### How to complete this task
Please reproduce the listing in its entirety, exactly as written, but without images.

● ● ● ●

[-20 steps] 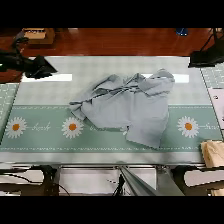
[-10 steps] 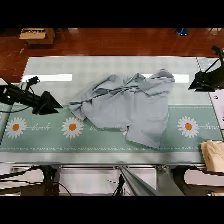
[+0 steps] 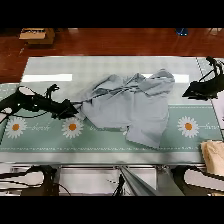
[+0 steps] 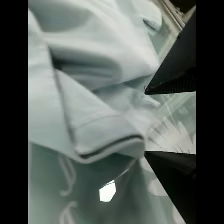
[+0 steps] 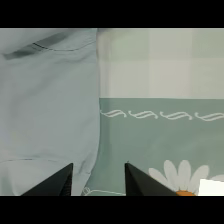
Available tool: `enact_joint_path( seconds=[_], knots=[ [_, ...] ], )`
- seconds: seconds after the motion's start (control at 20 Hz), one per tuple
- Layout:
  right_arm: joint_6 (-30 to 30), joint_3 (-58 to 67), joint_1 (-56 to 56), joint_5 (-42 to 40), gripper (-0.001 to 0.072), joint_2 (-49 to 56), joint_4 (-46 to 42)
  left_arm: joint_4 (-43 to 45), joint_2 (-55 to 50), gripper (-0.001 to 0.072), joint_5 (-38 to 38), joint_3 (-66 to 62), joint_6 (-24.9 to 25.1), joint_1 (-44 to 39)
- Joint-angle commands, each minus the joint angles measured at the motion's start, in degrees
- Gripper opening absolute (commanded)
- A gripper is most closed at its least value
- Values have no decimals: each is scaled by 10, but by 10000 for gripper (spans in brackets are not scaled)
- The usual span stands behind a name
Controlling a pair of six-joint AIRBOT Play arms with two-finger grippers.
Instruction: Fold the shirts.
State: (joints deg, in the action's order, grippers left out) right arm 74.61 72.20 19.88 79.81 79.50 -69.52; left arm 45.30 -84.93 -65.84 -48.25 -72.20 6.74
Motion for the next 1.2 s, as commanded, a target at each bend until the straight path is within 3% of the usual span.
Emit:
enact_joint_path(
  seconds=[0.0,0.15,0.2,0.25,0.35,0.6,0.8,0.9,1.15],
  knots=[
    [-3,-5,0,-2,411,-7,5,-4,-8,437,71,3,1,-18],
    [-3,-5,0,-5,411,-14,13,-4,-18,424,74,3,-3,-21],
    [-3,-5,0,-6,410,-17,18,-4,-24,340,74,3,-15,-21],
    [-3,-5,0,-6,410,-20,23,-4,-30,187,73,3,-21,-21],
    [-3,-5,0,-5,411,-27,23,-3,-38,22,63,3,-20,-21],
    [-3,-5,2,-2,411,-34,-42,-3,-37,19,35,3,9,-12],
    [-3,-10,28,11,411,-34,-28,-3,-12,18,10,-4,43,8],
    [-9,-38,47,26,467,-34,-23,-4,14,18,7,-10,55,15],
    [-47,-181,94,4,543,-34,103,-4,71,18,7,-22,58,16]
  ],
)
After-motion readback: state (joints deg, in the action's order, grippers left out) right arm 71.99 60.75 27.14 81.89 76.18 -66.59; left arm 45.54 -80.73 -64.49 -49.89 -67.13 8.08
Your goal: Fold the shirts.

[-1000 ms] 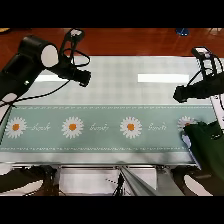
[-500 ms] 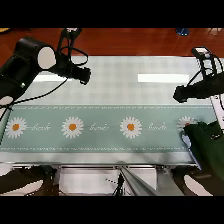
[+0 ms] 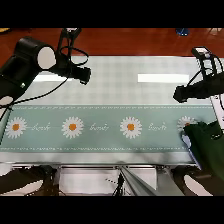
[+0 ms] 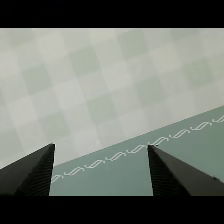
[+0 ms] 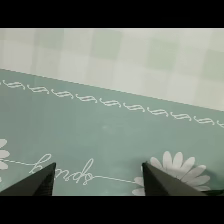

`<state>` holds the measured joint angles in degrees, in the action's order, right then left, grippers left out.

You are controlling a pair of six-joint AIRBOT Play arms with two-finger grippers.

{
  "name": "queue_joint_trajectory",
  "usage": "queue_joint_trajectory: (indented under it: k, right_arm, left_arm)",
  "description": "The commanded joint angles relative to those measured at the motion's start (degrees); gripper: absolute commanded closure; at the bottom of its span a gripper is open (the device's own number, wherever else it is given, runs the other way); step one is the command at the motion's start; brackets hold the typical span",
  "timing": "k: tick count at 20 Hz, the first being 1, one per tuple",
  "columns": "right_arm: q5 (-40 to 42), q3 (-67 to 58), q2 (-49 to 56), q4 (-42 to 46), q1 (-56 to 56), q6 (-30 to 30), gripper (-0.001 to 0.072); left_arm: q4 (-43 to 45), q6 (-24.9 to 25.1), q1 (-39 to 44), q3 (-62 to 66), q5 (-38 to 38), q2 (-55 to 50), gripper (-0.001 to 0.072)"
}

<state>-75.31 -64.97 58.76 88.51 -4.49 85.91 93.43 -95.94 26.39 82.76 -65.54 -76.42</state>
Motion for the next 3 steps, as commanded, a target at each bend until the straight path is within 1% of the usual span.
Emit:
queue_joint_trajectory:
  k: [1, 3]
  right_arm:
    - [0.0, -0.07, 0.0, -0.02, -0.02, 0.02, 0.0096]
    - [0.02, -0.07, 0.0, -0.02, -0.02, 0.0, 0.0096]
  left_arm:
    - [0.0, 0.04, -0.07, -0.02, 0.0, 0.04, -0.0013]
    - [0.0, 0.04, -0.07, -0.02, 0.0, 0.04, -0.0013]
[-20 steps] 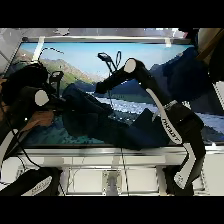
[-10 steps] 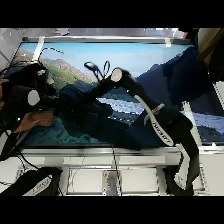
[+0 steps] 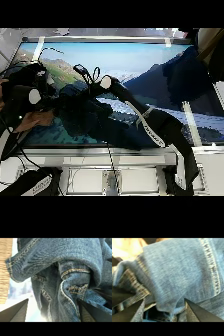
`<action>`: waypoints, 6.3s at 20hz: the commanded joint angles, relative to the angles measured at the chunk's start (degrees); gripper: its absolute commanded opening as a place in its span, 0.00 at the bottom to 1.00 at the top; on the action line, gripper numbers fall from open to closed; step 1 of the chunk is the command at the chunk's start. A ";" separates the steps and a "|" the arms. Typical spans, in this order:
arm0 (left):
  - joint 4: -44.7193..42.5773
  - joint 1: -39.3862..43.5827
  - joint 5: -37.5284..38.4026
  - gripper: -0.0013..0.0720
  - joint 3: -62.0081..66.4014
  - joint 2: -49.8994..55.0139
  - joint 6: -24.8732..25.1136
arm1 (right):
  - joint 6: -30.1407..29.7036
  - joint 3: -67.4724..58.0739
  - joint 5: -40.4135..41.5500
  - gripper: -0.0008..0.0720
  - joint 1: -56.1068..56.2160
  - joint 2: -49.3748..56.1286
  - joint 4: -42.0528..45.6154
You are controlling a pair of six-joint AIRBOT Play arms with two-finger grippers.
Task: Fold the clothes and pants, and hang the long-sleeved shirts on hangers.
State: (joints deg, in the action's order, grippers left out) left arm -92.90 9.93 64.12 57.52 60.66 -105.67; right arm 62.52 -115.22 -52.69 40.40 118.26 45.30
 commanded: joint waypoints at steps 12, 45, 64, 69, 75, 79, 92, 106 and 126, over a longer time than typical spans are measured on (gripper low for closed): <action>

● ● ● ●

### Answer section
[-20 steps] 
[-10 steps] 
[+0 steps] 
[+0 steps] 
[+0 steps] 
Available tool: `enact_joint_path( seconds=[_], knots=[ [_, ...] ], )`
- seconds: seconds after the motion's start (control at 20 Hz), one per tuple
- Layout:
  right_arm: joint_6 (-30 to 30), joint_3 (-58 to 67), joint_1 (-56 to 56), joint_5 (-42 to 40), gripper (-0.001 to 0.072), joint_2 (-49 to 56), joint_4 (-46 to 42)
  left_arm: joint_4 (-43 to 45), joint_2 (-55 to 50), gripper (-0.001 to 0.072), joint_5 (-38 to 38), joint_3 (-66 to 62), joint_6 (-24.9 to 25.1), joint_1 (-44 to 39)
- Joint-angle commands, each minus the joint angles measured at the motion's start, in degrees
- Gripper opening absolute (commanded)
- A gripper is most closed at its least value
- Values have no decimals: each is scaled by 10, but by 10000 for gripper (spans in brackets are not scaled)
- The usual span stands behind a name
Controlling a pair of six-joint AIRBOT Play arms with two-finger grippers.
Instruction: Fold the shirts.
State: (joints deg, in the action's order, grippers left out) right arm 74.61 72.20 19.88 79.81 79.50 -69.52; left arm 45.30 -84.93 -65.84 -48.25 -72.20 6.74
Motion for the next 1.2 s, as commanded, a target at each bend until the straight path is within 3% of the usual span.
Emit:
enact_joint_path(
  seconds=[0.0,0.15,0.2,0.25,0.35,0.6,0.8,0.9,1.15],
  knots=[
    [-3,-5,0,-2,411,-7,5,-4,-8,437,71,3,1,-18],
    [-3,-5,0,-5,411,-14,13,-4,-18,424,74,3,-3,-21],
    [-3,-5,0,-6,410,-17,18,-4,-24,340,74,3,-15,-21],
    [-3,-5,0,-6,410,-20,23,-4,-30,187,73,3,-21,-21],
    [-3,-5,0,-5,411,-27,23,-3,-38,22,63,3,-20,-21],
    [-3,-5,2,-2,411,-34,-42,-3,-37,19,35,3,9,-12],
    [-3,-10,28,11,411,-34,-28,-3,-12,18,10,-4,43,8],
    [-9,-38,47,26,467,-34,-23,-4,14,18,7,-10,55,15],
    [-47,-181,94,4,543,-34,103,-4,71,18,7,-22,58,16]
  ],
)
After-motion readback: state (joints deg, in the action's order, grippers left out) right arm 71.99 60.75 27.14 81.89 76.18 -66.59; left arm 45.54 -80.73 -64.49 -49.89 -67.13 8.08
Your goal: Fold the shirts.

[-1000 ms] 
[-500 ms] 
[+0 ms] 
[+0 ms] 
[+0 ms] 

`<state>` holds the measured joint angles in degrees, in the action's order, right then left, grippers left out.

You are controlling a pair of six-joint AIRBOT Play arms with two-finger grippers.

{
  "name": "queue_joint_trajectory",
  "usage": "queue_joint_trajectory: (indented under it: k, right_arm, left_arm)",
  "description": "The commanded joint angles relative to those measured at the motion's start (degrees); gripper: absolute commanded closure; at the bottom of its span a gripper is open (the device's own number, wherever else it is given, runs the other way); step one is the command at the motion's start; brackets hold the typical span",
  "timing": "k: tick count at 20 Hz, the first being 1, one per tuple",
  "columns": "right_arm: q5 (-40 to 42), q3 (-67 to 58), q2 (-49 to 56), q4 (-42 to 46), q1 (-56 to 56), q6 (-30 to 30), gripper (-0.001 to 0.072); left_arm: q4 (-43 to 45), q6 (-24.9 to 25.1), q1 (-39 to 44), q3 (-62 to 66), q5 (-38 to 38), q2 (-55 to 50), gripper (-0.001 to 0.072)"
}

<state>-75.31 -64.97 58.76 88.51 -4.49 85.91 93.43 -95.94 26.39 82.76 -65.54 -76.42</state>
Motion for the next 3 steps, as commanded, a target at each bend until the straight path is within 1% of the usual span.
Emit:
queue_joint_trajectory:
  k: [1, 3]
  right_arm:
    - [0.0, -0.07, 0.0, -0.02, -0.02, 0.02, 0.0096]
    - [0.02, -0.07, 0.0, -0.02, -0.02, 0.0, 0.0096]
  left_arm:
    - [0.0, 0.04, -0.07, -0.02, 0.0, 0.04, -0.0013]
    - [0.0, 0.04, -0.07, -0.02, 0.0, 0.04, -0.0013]
[-20 steps] 
[-10 steps] 
[+0 steps] 
`<action>`: waypoints, 6.3s at 20hz: the commanded joint angles, relative to the angles measured at the chunk's start (degrees); gripper: its absolute commanded opening as a place in its span, 0.00 at the bottom to 1.00 at the top; on the action line, gripper numbers fall from open to closed; step 1 of the chunk is the command at the chunk's start. A ";" separates the steps and a "|" the arms. Typical spans, in this order:
arm0 (left):
  - joint 4: -44.7193..42.5773
  - joint 1: -39.3862..43.5827
  - joint 5: -37.5284..38.4026
  - gripper: -0.0013..0.0720
  - joint 3: -62.0081..66.4014
  - joint 2: -49.8994..55.0139
  - joint 6: -24.8732..25.1136
arm1 (right):
  - joint 6: -30.1407..29.7036
  - joint 3: -67.4724..58.0739
  - joint 5: -40.4135..41.5500
  - gripper: -0.0008..0.0720
  - joint 1: -56.1068..56.2160
  - joint 2: -49.3748..56.1286
  - joint 4: -42.0528..45.6154
You are controlling a pair of six-joint AIRBOT Play arms with two-finger grippers.
Task: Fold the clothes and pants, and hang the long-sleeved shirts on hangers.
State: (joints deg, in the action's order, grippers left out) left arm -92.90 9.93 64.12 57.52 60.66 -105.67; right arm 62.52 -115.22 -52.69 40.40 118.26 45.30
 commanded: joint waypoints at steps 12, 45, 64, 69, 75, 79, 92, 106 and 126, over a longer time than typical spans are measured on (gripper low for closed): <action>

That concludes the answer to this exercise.